Recently a dear Southern friend instructed me passionately in the theory of "equal but separate." "It just happens," he said, "that in my town there are three new Negro schools not equal but superior to the white schools. Now wouldn't you think they would be satisfied with that? And in the bus station the washrooms are exactly the same. What's your answer to that?"

I said, "Maybe it's a matter of ignorance. You could solve it and really put them in their places if you switched schools and toilets. The moment they realized that your schools weren't as good as theirs, they would realize their error." (4.2.15-16)
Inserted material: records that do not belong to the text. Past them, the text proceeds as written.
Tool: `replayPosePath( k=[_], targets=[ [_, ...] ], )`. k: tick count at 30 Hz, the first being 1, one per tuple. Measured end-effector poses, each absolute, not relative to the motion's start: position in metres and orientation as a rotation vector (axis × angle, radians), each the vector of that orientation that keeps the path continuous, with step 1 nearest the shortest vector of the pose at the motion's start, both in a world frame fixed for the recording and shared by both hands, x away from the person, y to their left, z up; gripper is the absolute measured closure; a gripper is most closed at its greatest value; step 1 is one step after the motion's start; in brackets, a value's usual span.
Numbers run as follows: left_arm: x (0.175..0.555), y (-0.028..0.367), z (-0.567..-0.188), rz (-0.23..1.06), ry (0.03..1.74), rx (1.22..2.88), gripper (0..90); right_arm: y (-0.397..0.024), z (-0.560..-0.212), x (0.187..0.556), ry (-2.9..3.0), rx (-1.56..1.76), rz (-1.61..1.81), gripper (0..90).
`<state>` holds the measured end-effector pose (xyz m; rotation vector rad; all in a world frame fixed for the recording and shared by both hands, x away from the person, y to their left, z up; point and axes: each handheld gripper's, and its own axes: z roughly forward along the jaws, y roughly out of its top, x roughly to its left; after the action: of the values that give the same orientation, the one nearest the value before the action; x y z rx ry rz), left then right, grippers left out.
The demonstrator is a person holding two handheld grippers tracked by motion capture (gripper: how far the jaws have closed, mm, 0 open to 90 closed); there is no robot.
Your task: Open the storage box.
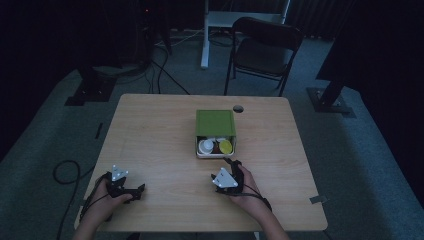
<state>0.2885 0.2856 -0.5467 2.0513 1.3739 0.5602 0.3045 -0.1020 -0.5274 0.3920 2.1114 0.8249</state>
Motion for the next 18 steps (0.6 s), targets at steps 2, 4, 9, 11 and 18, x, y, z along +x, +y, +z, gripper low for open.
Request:
replayPosePath(
  k=[2, 4, 9, 11, 18],
  targets=[
    [0.288, 0.286, -0.547, 0.560, 1.374, 2.051, 0.0, -0.100, -0.526, 0.305, 2.091, 0.338, 0.816, 28.5],
    [0.288, 0.286, -0.547, 0.560, 1.374, 2.051, 0.0, -0.099, -0.524, 0.306, 2.078, 0.307, 0.813, 31.9],
    [0.288, 0.286, -0.547, 0.560, 1.374, 2.051, 0.0, -0.096, -0.521, 0.310, 2.075, 0.317, 0.847, 34.1],
    [0.288, 0.286, -0.547, 0.560, 1.374, 2.051, 0.0, -0.095, -0.520, 0.312, 2.074, 0.318, 0.859, 37.3],
    [0.288, 0.286, -0.547, 0.560, 1.373, 2.051, 0.0, -0.091, -0.519, 0.323, 2.134, 0.315, 0.879, 45.7]
  ],
)
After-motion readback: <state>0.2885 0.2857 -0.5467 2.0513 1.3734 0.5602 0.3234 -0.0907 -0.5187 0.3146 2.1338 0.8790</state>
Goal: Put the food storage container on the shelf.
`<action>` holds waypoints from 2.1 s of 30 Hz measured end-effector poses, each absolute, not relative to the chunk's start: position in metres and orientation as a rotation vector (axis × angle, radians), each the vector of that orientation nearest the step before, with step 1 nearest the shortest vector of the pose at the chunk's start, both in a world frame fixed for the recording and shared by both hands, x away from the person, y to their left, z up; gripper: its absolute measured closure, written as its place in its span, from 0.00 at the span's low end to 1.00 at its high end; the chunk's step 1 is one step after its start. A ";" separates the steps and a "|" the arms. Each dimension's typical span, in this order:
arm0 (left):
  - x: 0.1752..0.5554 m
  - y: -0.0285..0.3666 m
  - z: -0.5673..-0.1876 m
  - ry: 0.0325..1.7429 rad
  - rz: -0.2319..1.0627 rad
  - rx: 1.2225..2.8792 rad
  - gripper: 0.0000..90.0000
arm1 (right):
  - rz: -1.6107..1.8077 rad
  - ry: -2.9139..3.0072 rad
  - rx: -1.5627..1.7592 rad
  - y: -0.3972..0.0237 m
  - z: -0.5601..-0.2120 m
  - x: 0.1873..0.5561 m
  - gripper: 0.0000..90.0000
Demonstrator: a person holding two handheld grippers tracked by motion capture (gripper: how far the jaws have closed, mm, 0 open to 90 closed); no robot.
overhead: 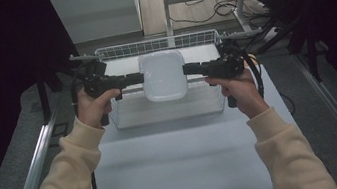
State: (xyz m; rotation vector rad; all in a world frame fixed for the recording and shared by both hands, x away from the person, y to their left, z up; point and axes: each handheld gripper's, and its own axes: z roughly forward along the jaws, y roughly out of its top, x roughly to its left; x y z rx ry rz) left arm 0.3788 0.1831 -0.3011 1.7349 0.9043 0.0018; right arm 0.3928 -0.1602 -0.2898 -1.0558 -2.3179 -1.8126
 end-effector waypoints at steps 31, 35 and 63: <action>0.490 0.196 -0.305 1.108 -0.292 1.647 0.88 | -1.591 -2.031 -1.239 -0.157 -0.296 0.509 0.89; 0.506 0.196 -0.308 1.166 -0.351 1.605 0.86 | -1.526 -1.945 -1.318 -0.156 -0.300 0.526 0.87; 0.497 0.191 -0.311 1.148 -0.178 1.530 0.39 | -1.588 -2.020 -1.512 -0.143 -0.289 0.511 0.32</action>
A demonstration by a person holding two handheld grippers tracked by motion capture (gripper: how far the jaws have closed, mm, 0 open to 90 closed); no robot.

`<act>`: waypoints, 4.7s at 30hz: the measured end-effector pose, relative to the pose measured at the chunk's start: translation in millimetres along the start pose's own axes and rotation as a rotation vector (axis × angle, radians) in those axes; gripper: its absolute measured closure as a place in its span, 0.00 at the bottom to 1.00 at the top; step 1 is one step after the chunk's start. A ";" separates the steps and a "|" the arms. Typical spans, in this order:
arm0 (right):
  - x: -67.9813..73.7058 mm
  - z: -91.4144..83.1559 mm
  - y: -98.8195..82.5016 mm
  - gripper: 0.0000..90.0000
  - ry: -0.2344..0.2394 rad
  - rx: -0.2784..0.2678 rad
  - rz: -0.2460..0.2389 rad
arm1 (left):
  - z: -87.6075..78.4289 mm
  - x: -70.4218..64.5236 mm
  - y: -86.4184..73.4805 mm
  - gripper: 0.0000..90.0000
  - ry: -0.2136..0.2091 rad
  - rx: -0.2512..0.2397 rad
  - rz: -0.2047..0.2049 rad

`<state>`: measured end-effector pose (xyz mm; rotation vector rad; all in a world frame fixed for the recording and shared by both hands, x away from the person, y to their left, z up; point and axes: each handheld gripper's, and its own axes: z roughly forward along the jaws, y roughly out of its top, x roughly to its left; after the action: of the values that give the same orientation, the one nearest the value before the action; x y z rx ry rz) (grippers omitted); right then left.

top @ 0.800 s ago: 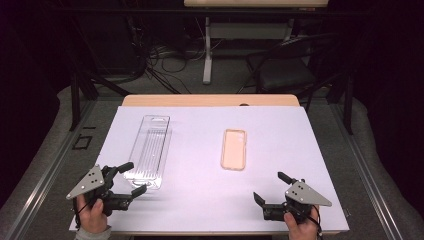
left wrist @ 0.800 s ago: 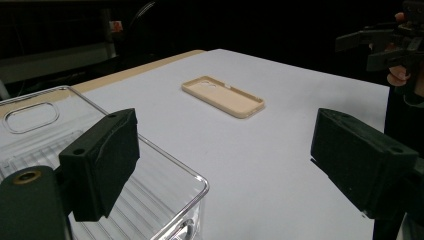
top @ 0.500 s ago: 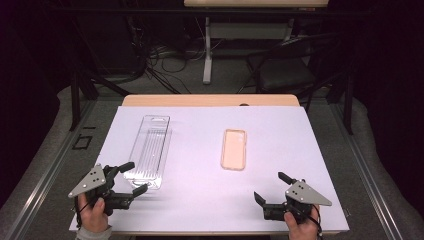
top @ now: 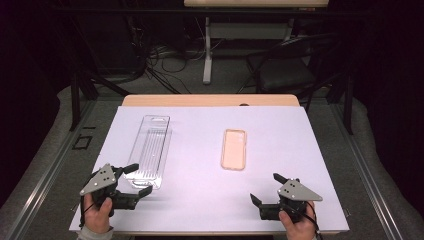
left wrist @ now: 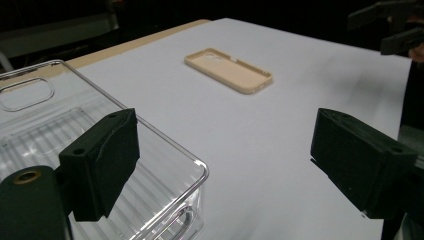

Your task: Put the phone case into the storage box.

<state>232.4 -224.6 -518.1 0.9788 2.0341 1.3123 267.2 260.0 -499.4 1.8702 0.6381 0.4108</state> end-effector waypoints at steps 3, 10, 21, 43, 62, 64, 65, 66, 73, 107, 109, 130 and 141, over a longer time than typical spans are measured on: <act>1.0 2.3 -0.5 0.04 0.002 0.024 -0.014 | 3.2 -2.7 0.3 0.14 0.010 0.041 0.028; 3.9 7.6 1.4 0.05 -0.013 0.093 -0.043 | 4.6 -6.9 1.4 0.14 0.028 0.089 0.036; -1.3 20.9 17.3 0.05 -0.016 0.266 -0.116 | 11.1 2.1 19.2 0.14 0.047 0.220 -0.012; -5.9 78.0 81.1 0.06 0.056 0.349 -0.207 | 57.3 49.1 79.2 0.14 -0.031 0.296 -0.057; -32.8 115.7 116.5 0.03 0.078 0.459 -0.196 | 75.0 84.1 112.2 0.14 0.006 0.261 -0.096; -32.3 118.9 117.3 0.03 0.075 0.474 -0.215 | 74.9 87.5 111.9 0.14 0.006 0.255 -0.106; -31.9 120.9 117.3 0.03 0.076 0.484 -0.228 | 74.5 88.0 111.8 0.14 0.009 0.255 -0.103; -31.0 122.5 117.2 0.03 0.071 0.499 -0.236 | 73.8 87.9 111.6 0.14 0.013 0.258 -0.095; -31.3 132.6 118.1 0.16 0.071 0.518 -0.310 | 71.4 90.5 111.3 0.17 0.016 0.259 -0.091; -17.3 160.3 122.5 0.59 0.185 0.604 -0.480 | 65.6 82.7 106.6 0.22 0.044 0.274 -0.067; -16.1 160.4 121.9 0.59 0.183 0.607 -0.479 | 65.9 82.5 106.2 0.22 0.045 0.275 -0.071; -14.3 167.2 113.0 0.67 0.219 0.662 -0.525 | 65.9 83.8 104.1 0.24 0.048 0.290 -0.074; -6.0 174.2 99.0 0.78 0.246 0.768 -0.598 | 65.8 84.3 103.5 0.24 0.051 0.293 -0.072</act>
<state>394.4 -108.9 -495.3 0.4056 2.7979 0.3338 395.4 232.0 -429.2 2.1111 0.8343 0.3325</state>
Steinbeck manages to turn the tables on a Southern friend who was trying to defend the whole idea of separate but equal. Wethinks he makes a pretty compelling point: if it's so "equal," why wouldn't the white folks want to use the same facilities as the African Americans?

Quote #9

While I was still in Texas, late in 1960, the incident most reported and pictured in the newspapers was the matriculation of a couple of tiny Negro children in a New Orleans school. (4.3.1)

Steinbeck swings through the South during a pretty volatile time. In New Orleans, there were protests against the enrollment of African American children at a school. Some women called the "Cheerleaders" were camped out yelling nasty things to try to deter the kids from, you know, getting an education. Steinbeck is not impressed.

Quote #10

"Hey, it's a dog! I thought you had a n***** in there." And he laughed delightedly. It was the first of many repetitions. At least twenty times I heard it—"Thought you had a n***** in there." It was an unusual joke—always fresh—and never Negro or even Nigra, always N***** or rather Niggah. That word seemed terribly important, a kind of safety word to cling to lest some structure collapse. (4.3.5)

As with the Cheerleaders, Steinbeck is less than impressed by the many jokes people make about how easy it is to confuse Charley with an African American. Also, he notes the fact that these people tended to cling to the N-word like it was a safety blanket, which speaks to the nasty power that world wielded (and still does).